I glance down into my tea. “You don’t like her.”
“I don’t trust her.”
“That’s not the same thing either.”
She sets her mending aside, finally looking at me fully. “You’ve got six little ones who sleep better when you sing. Who flinch less when you hold them now. You don’t need someone walking in and shifting the ground under your feet.”
I nod. I know what she means. I even appreciate it. But something about it still stings.
“I’m not a child anymore, Margot,” I reassure her.
“No,” she says gently. “But you love like one. All heart, no armor. That’s what makes you good with them. But it’s what makes me worry too.”
The silence stretches. I sip my tea, just to fill it.
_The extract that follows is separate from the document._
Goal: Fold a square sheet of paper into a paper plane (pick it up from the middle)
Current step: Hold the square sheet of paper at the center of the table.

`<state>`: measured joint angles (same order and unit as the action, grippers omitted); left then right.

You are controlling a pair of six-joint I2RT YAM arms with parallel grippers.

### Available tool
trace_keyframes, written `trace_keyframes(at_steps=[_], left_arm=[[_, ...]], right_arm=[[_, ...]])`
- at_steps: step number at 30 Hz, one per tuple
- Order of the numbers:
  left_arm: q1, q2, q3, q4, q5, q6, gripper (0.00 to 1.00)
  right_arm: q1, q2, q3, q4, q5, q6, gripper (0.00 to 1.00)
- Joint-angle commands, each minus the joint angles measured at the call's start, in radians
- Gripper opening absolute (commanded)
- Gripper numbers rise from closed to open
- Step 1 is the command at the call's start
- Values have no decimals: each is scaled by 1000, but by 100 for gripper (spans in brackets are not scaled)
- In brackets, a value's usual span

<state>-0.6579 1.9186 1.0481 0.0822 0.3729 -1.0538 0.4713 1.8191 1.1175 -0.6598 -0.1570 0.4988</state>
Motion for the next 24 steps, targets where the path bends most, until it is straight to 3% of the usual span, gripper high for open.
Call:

Margot sighs, and picks her mending back up.
“I’m not saying I don't like her,” she mutters. “Just don’t bleed for someone who hasn’t even offered a clean cloth.”
My throat tightens. I smile, for her sake.
“You always were a poet.”
“Only when I’m tired,” she says.
We sit in silence for a while longer, the fire popping quietly beside us.
Outside, the manor creaks and settles. The children dream, hopefully pleasant ones. And upstairs, a knight I can’t stop thinking about is probably writing her fifth version of a report on me.
I glance into the fire.
I won’t bleed, I tell myself.
But I already feel something shifting. Blooming.
And I don’t know yet if it’s foolishness or hope.